[Video] Building my lab: Progress so far - 10GBe Performance issues and disk failures

Exploring disk failures and poor network performance.

Uh oh! A disk failed. It was always going to be a bit of experiment about whether the WD Blue SSD's were going to be up to the task of running VM's, but I didn't expect that I would be seeing problems so soon. I woke up yesterday to find FreeNAS was a touch unhappy and that one of the arrays was degraded.

It looks as though the disk has totally failed:

Dashboard view, showing that the pool is degraded
FreeNAS shows the disk as unavailable

FreeNAS thinks that the disk affected is unavailable, this is a behaviour I kind of expected because the HP Smart Array utility will prevent the logical drive from being presented to the OS if there is any kind of issue. I have also done a reboot on the box to see if it was something weird like the drive needing to be pulled and put back in, but that doesn't seem to be the case.

ILO is unhappy with the failed drive

Even ILO seems to suggest that the disk has totally failed. There is no way that this disk has managed to get anywhere near the TBW (TerraBytes Written) for this disk. I originally selected it because of a reasonable balance between cost (factoring in the possibility of failures) and performance. This could be a mistake, we will see if any more failures happen on the array. This failed disk should be covered under warranty, so it'll be interesting to see what WD have to say, I'm expecting to be able to RMA it and have a replacement sent out.

In other news I also ran into a bunch of issues with throughput on the FreeNAS box with iperf. I was able to get full (near as damn) line speed when receiving on the FreeNAS box, and a petty 480mbps upstream when transmitting. At first I thought my problems were being caused by buffer settings in FreeNAS itself, but after tweaking and tuning them nothing seemed to be helping. In a last ditch effort to try and sort it before I threw my toys out of the pram and made a switch to CentOS 7 and building the iSCSI targets by hand I swapped out the Chelsio T420-CR that I had with a new one that I had spare from the original build of this environment.

As it turned out the new card that I put in had an older version of firmware installed - 1.19 vs 1.24 and I later discovered that FreeBSD ships the Chelsio drivers as part of the kernel and part of what the driver does is to load an appropriate version of the firmware onto the card - only this time it didn't. I had broken my own cardinal rule and updated the firmware on the cards - based on experiences I had a while ago with Mellanox Connect-X3 40Gbe cards that I'm running in production. It turns out that updating the firmware on the FreeNAS box was a bad idea and caused the performance issues I saw.

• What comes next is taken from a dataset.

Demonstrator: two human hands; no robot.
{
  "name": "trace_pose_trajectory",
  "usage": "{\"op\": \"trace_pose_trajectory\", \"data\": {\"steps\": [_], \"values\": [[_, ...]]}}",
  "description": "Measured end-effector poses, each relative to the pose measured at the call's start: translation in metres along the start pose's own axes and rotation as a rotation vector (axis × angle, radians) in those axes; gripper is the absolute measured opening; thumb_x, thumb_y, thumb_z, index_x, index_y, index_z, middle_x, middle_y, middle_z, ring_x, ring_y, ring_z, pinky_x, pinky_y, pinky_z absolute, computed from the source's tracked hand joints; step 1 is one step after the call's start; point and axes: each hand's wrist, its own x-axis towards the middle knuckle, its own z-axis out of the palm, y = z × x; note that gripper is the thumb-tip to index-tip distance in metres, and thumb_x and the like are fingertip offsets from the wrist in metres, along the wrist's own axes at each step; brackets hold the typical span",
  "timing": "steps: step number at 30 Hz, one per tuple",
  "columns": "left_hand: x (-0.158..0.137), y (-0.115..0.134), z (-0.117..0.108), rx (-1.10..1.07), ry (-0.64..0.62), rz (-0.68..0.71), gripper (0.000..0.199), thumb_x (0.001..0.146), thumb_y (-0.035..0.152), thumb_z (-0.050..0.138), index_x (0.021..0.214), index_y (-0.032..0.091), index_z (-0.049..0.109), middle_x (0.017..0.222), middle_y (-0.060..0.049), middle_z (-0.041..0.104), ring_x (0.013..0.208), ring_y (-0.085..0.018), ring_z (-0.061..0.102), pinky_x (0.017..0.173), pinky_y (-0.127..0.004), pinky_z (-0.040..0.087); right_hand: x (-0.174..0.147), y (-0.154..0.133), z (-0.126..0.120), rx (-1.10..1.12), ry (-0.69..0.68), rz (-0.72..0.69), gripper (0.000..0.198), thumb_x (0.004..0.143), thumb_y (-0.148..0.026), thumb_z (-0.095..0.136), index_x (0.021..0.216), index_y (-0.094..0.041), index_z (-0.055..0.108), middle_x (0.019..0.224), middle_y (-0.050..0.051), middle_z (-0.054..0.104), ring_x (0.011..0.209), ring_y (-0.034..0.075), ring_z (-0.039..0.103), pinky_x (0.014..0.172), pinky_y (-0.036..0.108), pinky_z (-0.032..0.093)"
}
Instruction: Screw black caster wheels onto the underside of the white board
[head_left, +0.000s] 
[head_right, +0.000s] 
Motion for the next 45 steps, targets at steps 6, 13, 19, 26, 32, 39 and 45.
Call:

Annoying problem to have, but in the end I managed to get the hardware offloading working correctly too (it was just a case of setting TOE on the interface).

This seems to have had a positive affect on CPU - nothing scientific, though the network traffic no longer gets captured in the network stats via netdata, so I will need to figure out another way of measuring those. If you want to read a bit more about configuring hardware offload for the Chelsio cards, there is a forum thread at FreeNAS. I haven't had much luck yet with iSCSI offloading, but that doesn't seem to be a limiting factor at all in this set up.

Some time later: So I've been running this configuration now for a couple of months and I have to say that it is running quite nicely! I've even been able to go so far as setting up iscsi multipathing to take advantage of having multiple 10Gbe links. I've also managed to do a FreeNAS update in this time, and I was quite surprised I didn't need to change anything to continue to take advantage of the TOE offloading!

Over the last month or so I have added 3 shelves of disks to the FreeNAS box, coming in at around 94 disks now and I'm moving my workload away from the SSD array on to 10k spinning rust until I can do a bit more testing. Without any statistics and purely going by gut feeling, the spinning rust array seems to be more performant with my VM's - but I would expect that since I've gone from 20 sata SSD's to 70 odd 10k disks. I got the shelves from ebay for a pretty decent price (£300 iirc) which included 24 600GB 10k disks which is plenty for me.

Anyway - I hope this was helpful!